The program includes an academic curriculum, though it is primarily computer-based and self-directed: students spend several hours a day in front of computers working silently on programs.

In the days after the disturbance in May, Mr. Finlinson said, a few parents withdrew their children. But he said that the school was now stable and running smoothly.

Nevertheless, his troubles - and the threat of more damage to the academy's reputation - have not disappeared.

Mr. Spitzer, in his investigation of the academy's status as an accredited school, has forced Ivy Ridge to stop issuing high school diplomas. The academy was accredited until recently by the Northwest Association of Accredited Schools in Boise, Idaho, which is not a registered accrediting organization in New York State. As a result of the investigation, Northwest Association suspended the academy's accreditation.

The New York Department of Education has determined that it does not have oversight of the academy. "It is a behavior modification center," said Jonathan Burman, a department spokesman, "and not a school."

The state police are also investigating three cases involving the academy, a state police spokesman said. He declined to reveal the nature of the cases, except that one was concerned with the May 16 disturbance.

Mr. Finlinson said he believed the cases involved allegations of child abuse.

On Internet sites that criticize Ivy Ridge and other World Wide affiliates, abuse allegations abound, including charges that staff members punched children and deprived them of food as punishment.

Mr. Finlinson and other administrators deny all the allegations. "We go to great lengths to make sure it's a safe environment," the director said, listing a number of precautions, including staff training, security cameras throughout the school and a rule that forbids private one-on-one interactions between adults and students.

He pointed out that no criminal charges have ever been filed against the school in spite of numerous police investigations into abuse allegations.

Leah Swigert, 20, of Eastin, Md., was a student at two World Wide-affiliated programs, including Ivy Ridge, which she left in 2002. Her parents committed her to the program because, she said, she had become unruly and was smoking a lot of marijuana.

On some level, it appears, the program worked. Ms. Swigert is about to graduate from community college and is working as a paralegal. But her memories of Ivy Ridge are entirely negative.
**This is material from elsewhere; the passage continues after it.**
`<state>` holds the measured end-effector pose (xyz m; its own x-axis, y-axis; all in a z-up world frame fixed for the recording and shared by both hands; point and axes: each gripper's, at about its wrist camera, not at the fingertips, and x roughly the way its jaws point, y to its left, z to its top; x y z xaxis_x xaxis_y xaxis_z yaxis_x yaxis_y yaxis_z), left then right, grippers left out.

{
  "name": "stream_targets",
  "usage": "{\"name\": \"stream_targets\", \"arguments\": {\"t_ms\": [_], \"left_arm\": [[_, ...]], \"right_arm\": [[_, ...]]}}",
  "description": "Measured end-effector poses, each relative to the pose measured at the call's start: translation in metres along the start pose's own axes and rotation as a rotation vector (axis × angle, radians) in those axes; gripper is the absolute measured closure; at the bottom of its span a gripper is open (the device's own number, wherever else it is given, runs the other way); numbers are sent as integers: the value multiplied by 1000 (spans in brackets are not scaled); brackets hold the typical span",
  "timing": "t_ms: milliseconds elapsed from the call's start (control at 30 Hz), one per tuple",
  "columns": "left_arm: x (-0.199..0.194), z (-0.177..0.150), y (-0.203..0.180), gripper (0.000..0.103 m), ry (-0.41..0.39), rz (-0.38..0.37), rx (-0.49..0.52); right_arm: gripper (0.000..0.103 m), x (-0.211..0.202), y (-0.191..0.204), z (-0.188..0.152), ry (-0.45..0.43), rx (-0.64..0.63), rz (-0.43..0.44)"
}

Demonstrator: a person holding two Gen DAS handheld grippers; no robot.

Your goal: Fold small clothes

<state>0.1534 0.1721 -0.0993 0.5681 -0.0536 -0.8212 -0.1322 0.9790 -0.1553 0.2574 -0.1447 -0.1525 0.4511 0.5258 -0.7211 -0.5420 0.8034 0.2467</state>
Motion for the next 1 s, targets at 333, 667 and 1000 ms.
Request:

She called the program "a scam," noting particularly the academic curriculum.

"I'll still have bad dreams and wake up sweating and crying," she said in a telephone interview. "Nothing really terrible happened. But I think that just about every single day I wanted to run away."

Still, Ms. Swigert says that she never once witnessed any of the kinds of abuses that are regularly posted on the Web. "I never saw anything like that," she said, speculating that many of the allegations probably came from former or current students "who are mad and are trying to get the place shut down."

In interviews at the academy last week, six students - four selected by the administration and two randomly chosen by a reporter, said, in the presence of other students, that they had never been victims of physical abuse or witnessed physical abuse of any kind. They said the staff was allowed to use force on residents only when they became violent and, even then, they used a restraint technique resembling a bear hug.

"I heard about the investigations, but I think it's ridiculous," said Houston Woolery, 18, of Cottonwood, Calif., who has been at Ivy Ridge for nearly nine months and was one of the students selected by the administration for the interviews. "This is the best thing that ever happened to me."

Five of the students said they had initially hated the academy but eventually came to appreciate and, to a certain degree, embrace its tough-love approach.

The sixth student, Gabrielle Sorenson, 14, of Ava, Mo., had been sent to the academy only three days earlier. With her eyes lowered, she said, "This is probably the best choice for me."